◆ WHAT IS REQUIRED: Please return the whole listing exactly.
+--
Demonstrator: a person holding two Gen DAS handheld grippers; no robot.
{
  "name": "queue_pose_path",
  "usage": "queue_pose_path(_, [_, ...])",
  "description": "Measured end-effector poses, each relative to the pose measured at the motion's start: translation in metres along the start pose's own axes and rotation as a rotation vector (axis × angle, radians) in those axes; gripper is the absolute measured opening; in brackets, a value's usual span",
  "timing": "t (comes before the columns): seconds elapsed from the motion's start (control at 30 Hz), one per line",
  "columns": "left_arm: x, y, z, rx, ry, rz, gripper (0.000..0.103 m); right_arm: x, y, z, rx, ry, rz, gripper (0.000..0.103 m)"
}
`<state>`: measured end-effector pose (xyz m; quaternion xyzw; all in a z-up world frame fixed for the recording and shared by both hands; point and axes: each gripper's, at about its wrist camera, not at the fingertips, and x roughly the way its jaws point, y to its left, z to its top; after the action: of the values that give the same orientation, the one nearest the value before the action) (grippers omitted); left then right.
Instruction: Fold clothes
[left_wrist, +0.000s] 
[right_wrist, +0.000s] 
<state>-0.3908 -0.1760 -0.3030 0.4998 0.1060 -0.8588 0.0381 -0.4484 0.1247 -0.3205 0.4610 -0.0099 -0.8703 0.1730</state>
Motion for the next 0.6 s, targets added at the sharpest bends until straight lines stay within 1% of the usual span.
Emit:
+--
◆ SOLUTION TO THIS PROBLEM:
Demonstrator: a person holding two Gen DAS handheld grippers; no robot.
{
  "name": "queue_pose_path",
  "usage": "queue_pose_path(_, [_, ...])",
  "description": "Measured end-effector poses, each relative to the pose measured at the motion's start: translation in metres along the start pose's own axes and rotation as a rotation vector (axis × angle, radians) in those axes; gripper is the absolute measured opening; in brackets, a value's usual span",
  "timing": "t (comes before the columns): seconds elapsed from the motion's start (control at 30 Hz), one per line",
  "columns": "left_arm: x, y, z, rx, ry, rz, gripper (0.000..0.103 m); right_arm: x, y, z, rx, ry, rz, gripper (0.000..0.103 m)"
}
`<state>`: measured end-effector pose (xyz m; quaternion xyzw; all in a z-up world frame fixed for the recording and shared by both hands; point and axes: each gripper's, at about its wrist camera, not at the fingertips, and x roughly the way its jaws point, y to its left, z to its top; after the action: of the values that give the same orientation, the one nearest the value before the action) (grippers omitted); left then right.
Instruction: Fold clothes
[left_wrist, +0.000s] 
[right_wrist, +0.000s] 
<state>-0.3908 -0.1760 -0.3030 0.4998 0.1060 -0.8588 0.0381 -0.4484 0.1247 -0.3205 0.4610 -0.0099 -0.8703 0.1730</state>
Motion for the next 0.6 s, targets added at the sharpest bends until straight lines stay within 1% of the usual span.
Emit:

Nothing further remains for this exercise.